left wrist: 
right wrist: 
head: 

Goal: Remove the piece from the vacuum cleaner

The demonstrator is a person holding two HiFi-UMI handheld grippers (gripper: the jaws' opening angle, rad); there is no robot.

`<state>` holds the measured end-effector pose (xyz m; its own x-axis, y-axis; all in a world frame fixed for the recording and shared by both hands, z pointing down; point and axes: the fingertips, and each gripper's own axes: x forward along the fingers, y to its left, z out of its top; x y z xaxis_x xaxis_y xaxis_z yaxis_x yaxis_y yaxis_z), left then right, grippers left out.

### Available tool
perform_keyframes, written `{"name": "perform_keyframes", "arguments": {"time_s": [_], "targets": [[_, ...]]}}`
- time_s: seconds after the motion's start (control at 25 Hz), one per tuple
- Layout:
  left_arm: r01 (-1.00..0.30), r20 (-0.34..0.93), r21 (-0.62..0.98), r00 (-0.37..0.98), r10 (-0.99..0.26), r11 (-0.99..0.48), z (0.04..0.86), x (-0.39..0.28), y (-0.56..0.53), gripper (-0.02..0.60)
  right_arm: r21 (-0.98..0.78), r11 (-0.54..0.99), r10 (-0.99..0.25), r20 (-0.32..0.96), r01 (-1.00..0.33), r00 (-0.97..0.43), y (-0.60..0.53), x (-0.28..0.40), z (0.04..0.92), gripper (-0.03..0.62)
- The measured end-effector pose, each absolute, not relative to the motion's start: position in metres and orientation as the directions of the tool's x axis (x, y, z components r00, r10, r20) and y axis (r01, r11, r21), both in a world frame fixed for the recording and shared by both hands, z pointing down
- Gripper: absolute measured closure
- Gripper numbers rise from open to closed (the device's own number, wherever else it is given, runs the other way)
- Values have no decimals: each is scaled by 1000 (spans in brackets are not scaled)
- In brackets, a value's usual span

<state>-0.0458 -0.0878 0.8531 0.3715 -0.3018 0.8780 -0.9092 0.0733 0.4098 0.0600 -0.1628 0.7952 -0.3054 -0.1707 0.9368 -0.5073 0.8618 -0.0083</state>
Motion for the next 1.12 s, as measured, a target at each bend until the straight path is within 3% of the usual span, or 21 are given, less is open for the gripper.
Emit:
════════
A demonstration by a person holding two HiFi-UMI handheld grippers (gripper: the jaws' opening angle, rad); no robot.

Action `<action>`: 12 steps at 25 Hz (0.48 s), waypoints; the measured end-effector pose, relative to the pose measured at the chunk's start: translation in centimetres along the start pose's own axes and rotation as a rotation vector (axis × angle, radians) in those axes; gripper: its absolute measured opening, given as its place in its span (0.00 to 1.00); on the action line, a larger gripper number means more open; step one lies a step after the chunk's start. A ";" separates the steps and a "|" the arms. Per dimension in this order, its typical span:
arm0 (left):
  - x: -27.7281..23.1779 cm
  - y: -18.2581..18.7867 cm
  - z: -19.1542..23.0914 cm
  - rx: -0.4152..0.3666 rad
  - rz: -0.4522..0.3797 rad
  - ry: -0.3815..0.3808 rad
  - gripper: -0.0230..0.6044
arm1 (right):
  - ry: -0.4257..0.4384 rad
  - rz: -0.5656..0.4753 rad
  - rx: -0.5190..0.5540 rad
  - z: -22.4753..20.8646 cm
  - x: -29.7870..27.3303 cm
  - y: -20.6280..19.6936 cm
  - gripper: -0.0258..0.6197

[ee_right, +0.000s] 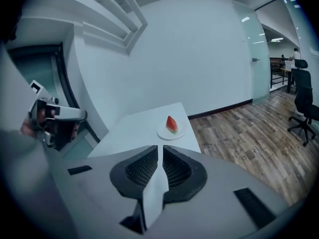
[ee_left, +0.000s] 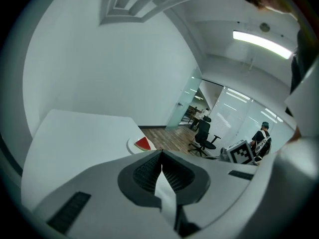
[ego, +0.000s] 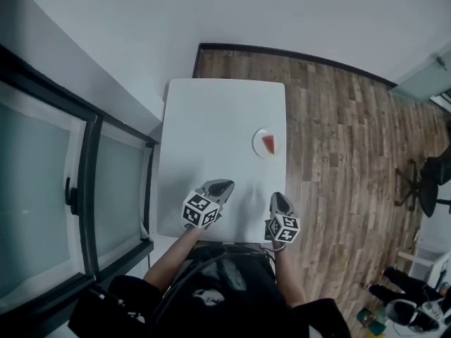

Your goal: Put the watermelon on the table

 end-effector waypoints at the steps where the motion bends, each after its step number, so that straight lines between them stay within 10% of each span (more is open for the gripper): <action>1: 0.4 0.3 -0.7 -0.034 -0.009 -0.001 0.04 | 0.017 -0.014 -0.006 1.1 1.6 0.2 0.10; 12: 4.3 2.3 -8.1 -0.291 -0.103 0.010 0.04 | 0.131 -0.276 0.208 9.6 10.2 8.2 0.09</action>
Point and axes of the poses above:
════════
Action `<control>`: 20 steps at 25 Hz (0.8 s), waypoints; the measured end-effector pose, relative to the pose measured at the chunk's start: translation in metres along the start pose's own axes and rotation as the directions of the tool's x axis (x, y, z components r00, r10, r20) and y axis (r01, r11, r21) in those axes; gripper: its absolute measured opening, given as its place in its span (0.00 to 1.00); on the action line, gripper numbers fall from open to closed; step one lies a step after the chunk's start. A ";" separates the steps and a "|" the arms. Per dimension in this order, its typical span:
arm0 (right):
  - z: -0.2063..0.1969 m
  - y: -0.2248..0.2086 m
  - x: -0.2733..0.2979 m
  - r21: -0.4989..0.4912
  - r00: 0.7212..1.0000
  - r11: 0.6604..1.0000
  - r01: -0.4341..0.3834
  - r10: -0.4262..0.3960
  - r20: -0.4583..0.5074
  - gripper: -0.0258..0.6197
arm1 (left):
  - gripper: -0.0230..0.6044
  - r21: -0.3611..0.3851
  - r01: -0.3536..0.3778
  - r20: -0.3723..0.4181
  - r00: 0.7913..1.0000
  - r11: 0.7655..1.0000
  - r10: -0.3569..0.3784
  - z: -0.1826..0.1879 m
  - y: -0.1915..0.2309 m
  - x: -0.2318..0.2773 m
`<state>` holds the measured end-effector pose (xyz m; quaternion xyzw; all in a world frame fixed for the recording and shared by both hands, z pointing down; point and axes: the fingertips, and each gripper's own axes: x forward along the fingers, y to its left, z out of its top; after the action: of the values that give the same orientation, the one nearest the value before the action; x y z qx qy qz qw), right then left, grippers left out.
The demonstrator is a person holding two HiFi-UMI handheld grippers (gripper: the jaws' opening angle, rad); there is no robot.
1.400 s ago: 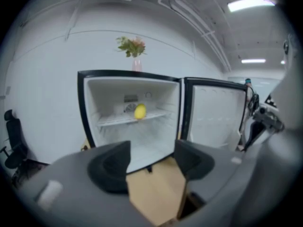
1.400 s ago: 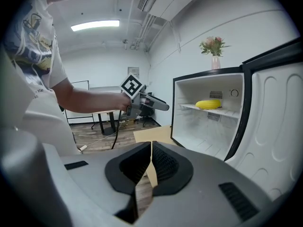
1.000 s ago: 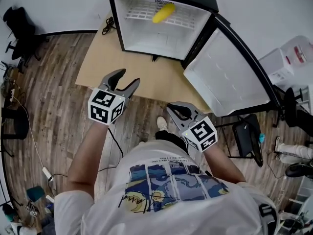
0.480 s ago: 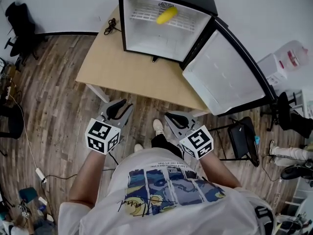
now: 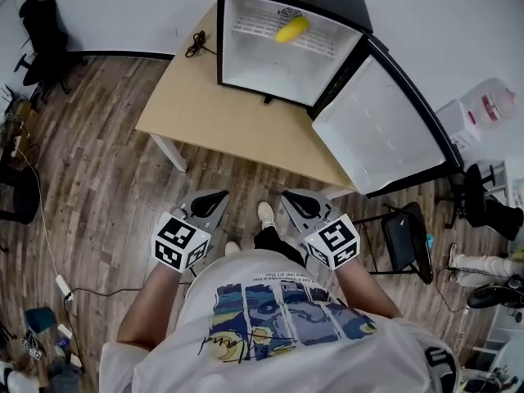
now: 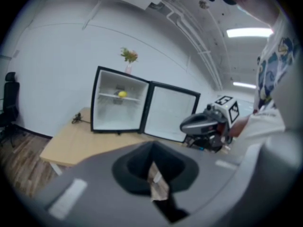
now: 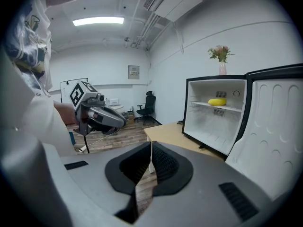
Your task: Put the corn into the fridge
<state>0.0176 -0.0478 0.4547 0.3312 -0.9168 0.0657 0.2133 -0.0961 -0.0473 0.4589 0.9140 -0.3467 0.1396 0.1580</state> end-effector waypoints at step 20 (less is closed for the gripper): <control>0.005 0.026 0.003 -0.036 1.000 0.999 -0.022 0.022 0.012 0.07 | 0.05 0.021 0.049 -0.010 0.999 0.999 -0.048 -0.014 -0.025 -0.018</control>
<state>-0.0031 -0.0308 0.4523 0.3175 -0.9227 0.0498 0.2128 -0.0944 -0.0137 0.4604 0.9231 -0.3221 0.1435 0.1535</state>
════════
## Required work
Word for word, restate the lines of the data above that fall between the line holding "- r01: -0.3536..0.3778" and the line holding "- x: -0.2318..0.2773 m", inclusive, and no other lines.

## Written answer
  - r01: -0.3536..0.3778
  - r20: -0.3723..0.4181
  - r00: 0.7913..1.0000
  - r11: 0.7655..1.0000
  - r10: -0.3569..0.3784
  - z: -0.1826..0.1879 m
  - y: -0.1915..0.2309 m
  - x: -0.2318..0.2773 m

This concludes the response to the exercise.